[ 
https://issues.apache.org/jira/browse/JENA-2083?page=com.atlassian.jira.plugin.system.issuetabpanels:comment-tabpanel&focusedCommentId=17318462#comment-17318462
 ] 

Andy Seaborne commented on JENA-2083:
-------------------------------------

Hi there - how much data (in triples?)

> some of the files are incorrectly serialized,

What sort of errors? Some errors are limited to the current triple but some 
errors would remove several following triples in order to do some kind of 
recovery.

> It is not feasible right now to sort out the defective files from the good 
> ones before running tdbloader.

The best approach is to validate the files first by running them though 
{{riot}}. Parsing is faster than loading and with separate files, can be done 
in parallel.

With any kind of recovery, the end result is that you don't know what data has 
actually been loaded and so when using the data, there will be unpredictable 
problems (e.g. queries mysteriously not matching). Such problems are painful 
and expensive to diagnose and fix. As a general rule, bad data in a database is 
hard and time-consuming to fix.

N-Triples can be processed by test handling tools - useful to patch up 
systematic errors.

tdb2.tdbloader provides a number of algorithms. Some work by manipulating the 
transaction system and some work with parallelism, both of which make error 
recovery hard and have an impact on performance.

The basic algorithm is transactional (as is loading into Fuseki with a TDB2 
database). A file, or set of files, will load completely or not at all and 
leave the database in the state it was in before.

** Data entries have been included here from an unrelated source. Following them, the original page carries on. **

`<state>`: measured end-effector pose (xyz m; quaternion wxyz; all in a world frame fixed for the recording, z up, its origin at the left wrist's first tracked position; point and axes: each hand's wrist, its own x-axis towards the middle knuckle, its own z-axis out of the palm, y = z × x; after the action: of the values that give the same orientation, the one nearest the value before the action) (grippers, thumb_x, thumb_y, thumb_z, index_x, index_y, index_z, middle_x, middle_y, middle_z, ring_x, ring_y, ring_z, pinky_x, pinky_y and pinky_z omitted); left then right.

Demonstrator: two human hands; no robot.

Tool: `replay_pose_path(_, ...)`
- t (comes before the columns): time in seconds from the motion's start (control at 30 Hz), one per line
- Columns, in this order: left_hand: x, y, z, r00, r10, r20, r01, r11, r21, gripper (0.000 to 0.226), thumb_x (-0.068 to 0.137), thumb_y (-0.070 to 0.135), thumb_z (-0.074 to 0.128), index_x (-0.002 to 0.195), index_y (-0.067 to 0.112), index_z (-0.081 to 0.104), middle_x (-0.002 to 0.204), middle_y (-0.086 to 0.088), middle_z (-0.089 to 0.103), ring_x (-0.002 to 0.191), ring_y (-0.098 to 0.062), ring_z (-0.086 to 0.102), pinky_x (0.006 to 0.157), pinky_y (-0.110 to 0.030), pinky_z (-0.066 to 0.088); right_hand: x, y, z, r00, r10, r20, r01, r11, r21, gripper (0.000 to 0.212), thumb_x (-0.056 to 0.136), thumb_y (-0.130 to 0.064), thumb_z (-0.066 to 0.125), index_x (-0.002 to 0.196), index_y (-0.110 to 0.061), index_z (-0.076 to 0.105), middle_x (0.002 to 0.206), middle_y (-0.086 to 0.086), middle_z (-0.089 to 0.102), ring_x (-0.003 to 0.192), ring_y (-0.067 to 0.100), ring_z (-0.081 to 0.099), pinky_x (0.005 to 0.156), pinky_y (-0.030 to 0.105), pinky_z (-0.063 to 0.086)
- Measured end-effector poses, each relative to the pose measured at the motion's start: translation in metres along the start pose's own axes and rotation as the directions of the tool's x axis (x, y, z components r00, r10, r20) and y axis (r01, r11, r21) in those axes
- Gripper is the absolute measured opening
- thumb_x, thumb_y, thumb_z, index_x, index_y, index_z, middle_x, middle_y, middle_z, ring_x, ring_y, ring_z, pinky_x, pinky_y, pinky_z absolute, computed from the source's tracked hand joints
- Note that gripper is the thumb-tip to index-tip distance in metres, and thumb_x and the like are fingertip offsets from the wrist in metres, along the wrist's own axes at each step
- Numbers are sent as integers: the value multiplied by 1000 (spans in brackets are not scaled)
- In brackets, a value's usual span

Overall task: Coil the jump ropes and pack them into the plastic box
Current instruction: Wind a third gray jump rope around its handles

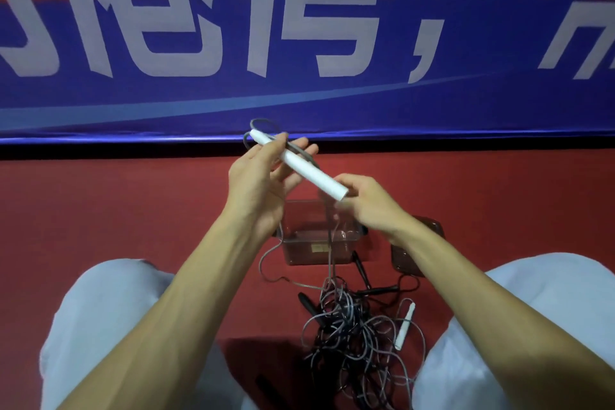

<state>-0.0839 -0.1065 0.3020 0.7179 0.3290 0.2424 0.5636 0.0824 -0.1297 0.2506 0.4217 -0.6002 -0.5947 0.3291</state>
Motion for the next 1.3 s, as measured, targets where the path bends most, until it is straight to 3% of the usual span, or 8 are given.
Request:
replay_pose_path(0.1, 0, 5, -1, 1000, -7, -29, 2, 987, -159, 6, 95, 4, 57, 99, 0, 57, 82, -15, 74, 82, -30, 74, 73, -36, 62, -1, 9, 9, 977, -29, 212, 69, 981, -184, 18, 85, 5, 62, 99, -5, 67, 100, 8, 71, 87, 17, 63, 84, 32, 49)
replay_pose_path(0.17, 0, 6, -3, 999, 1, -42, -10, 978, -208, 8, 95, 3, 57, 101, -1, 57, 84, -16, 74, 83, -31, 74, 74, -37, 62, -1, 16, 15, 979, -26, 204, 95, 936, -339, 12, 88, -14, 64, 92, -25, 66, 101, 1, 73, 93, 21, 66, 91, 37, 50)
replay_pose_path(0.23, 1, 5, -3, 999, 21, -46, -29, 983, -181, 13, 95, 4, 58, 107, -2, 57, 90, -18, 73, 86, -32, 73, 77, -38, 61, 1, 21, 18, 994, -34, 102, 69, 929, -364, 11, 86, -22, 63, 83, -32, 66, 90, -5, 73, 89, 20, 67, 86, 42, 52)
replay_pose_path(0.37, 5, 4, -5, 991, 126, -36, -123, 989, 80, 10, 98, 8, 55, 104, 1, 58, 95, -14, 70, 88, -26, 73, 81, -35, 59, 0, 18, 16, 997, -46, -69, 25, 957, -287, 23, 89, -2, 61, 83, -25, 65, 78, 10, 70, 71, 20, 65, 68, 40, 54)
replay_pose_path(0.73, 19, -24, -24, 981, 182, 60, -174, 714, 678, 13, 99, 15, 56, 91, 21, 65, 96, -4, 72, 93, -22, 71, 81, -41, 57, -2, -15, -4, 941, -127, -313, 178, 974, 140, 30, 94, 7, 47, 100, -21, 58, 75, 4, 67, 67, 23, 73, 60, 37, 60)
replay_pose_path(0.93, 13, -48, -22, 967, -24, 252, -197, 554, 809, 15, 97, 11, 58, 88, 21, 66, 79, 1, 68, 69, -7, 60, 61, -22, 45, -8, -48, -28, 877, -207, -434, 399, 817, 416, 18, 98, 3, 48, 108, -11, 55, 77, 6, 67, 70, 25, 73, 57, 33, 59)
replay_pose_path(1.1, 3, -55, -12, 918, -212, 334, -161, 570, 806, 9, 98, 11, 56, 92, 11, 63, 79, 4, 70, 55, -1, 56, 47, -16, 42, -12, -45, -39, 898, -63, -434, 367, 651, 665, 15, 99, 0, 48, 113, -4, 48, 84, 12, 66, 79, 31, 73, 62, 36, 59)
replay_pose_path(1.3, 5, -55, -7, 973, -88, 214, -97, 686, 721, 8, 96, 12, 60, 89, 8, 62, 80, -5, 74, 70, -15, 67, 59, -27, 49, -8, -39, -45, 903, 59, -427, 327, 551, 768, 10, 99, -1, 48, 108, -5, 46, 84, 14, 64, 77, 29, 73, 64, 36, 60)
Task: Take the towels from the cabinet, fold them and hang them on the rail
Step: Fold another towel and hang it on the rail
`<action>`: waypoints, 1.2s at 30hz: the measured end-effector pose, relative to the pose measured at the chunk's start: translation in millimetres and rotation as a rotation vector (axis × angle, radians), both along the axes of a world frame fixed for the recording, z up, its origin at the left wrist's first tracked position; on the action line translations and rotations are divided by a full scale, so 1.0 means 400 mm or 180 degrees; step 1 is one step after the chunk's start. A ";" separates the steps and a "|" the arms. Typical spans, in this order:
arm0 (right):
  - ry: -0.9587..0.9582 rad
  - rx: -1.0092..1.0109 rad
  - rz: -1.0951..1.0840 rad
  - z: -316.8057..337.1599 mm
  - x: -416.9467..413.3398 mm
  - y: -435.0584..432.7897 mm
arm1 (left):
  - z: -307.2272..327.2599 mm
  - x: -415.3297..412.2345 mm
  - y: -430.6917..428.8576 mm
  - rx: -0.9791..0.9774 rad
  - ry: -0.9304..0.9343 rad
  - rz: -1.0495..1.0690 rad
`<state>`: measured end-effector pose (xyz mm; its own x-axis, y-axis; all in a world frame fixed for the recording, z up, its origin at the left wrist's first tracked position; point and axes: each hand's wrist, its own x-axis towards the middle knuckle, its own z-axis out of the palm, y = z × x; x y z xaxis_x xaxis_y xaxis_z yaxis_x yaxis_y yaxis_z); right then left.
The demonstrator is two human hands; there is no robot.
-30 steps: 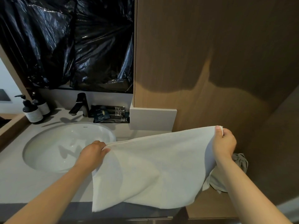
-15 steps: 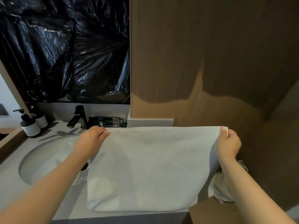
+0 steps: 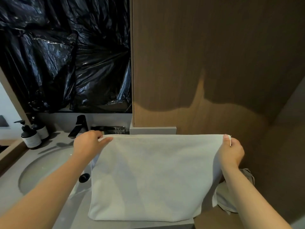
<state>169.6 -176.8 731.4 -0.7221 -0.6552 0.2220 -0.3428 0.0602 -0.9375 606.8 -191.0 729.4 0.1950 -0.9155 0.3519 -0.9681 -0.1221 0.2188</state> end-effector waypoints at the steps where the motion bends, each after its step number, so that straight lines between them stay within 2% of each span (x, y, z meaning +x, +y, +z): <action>1: -0.0025 0.0043 -0.0004 -0.002 0.000 -0.002 | -0.008 0.005 0.004 0.0089 0.0016 0.0065; 11: -0.0083 0.0221 -0.0062 -0.011 0.041 -0.014 | -0.072 0.020 0.001 0.0301 0.0371 0.0430; 15: -0.0115 0.0201 -0.0084 -0.015 0.040 -0.011 | -0.086 0.019 -0.005 0.0132 0.0699 0.0371; 19: -0.0140 0.0185 -0.0102 -0.022 0.033 -0.005 | -0.071 0.026 -0.013 0.0203 0.0766 0.0225; 23: -0.0134 0.0291 0.0033 -0.027 0.032 -0.002 | -0.060 0.007 -0.011 0.0298 0.1257 -0.0110; 26: -0.0001 0.0360 0.0213 -0.039 0.045 0.002 | -0.032 -0.029 0.005 0.0437 0.1673 -0.0520; 30: 0.0191 0.0482 0.0397 -0.049 0.057 0.009 | 0.021 -0.093 0.040 0.0465 0.1829 -0.0878; 36: 0.1127 0.1355 0.1022 -0.040 0.082 0.039 | 0.090 -0.168 0.086 0.0023 0.2329 -0.1057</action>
<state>202.3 -161.1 715.4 -0.4059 -0.9101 0.0836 -0.6902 0.2453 -0.6808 539.4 -156.5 765.5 0.0909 -0.9679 0.2342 -0.5654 0.1434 0.8123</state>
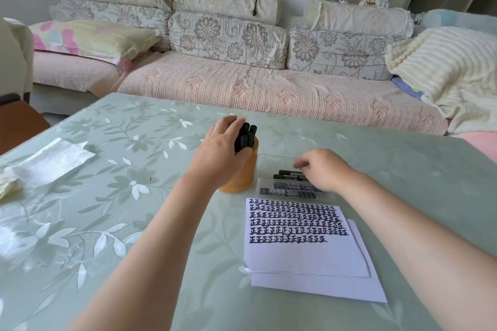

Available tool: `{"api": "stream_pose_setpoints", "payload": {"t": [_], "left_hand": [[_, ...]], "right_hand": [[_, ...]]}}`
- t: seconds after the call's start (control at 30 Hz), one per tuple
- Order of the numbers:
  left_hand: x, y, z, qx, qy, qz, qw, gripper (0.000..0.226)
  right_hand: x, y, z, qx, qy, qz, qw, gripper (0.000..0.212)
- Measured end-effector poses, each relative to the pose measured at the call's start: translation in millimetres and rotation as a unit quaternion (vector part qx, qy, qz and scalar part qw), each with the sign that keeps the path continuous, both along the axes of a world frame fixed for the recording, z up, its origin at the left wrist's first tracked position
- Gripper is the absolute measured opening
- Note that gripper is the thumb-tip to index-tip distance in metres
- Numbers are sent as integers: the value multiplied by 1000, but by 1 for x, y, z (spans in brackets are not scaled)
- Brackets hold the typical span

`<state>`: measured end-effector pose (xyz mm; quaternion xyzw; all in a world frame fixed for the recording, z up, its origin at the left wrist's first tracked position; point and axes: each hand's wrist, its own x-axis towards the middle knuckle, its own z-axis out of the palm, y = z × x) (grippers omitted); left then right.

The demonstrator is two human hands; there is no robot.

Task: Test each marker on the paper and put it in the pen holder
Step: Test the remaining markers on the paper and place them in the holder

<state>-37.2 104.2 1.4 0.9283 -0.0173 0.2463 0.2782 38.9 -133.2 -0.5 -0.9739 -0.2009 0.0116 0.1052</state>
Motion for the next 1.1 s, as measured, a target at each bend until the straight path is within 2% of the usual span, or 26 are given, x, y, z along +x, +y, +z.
{"api": "stream_pose_setpoints", "payload": {"t": [0.1, 0.37, 0.5, 0.6, 0.8, 0.9, 1.1], "left_hand": [[2, 1, 3, 14, 18, 4, 1000, 60], [-1, -2, -6, 11, -31, 34, 999, 61], [-3, 4, -5, -20, -27, 14, 999, 64], [-5, 6, -7, -11, -33, 12, 999, 62], [-9, 6, -7, 11, -37, 12, 999, 65], [-13, 5, -6, 32, -43, 12, 998, 62], [-23, -8, 6, 70, -140, 33, 987, 41]], "right_hand": [[4, 1, -5, -38, 2, 17, 999, 31], [14, 30, -2, -97, -1, 82, 992, 21], [17, 44, 1, -157, -7, 98, 983, 31], [17, 51, 3, -159, 2, 132, 978, 40], [17, 60, 5, -191, 16, 142, 971, 27], [15, 59, 7, -177, 23, 139, 974, 24], [-7, 44, 22, -36, -15, 132, 990, 16]]}}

> Support skipping/ignoring errors with tdbloader
> -----------------------------------------------
>
>                 Key: JENA-2083
>                 URL: https://issues.apache.org/jira/browse/JENA-2083
>             Project: Apache Jena
>          Issue Type: New Feature
>          Components: TDB, TDB2
>            Reporter: Timothy Higinbottom
>            Priority: Major
>
> Hi all,
> I have a fairly large (~22,000) number of N-Triples files I hope to import 
> into TDB2 to query with Fuseki.
> I boosted the RAM allotted to the JVM and used the parallel mode from 
> tdb2.tdbloader. This whizzed through the first 1,000 of the files.
> However, some of the files are incorrectly serialized, so they caused errors 
> when Jena tried to read them. It is not feasible right now to sort out the 
> defective files from the good ones before running tdbloader.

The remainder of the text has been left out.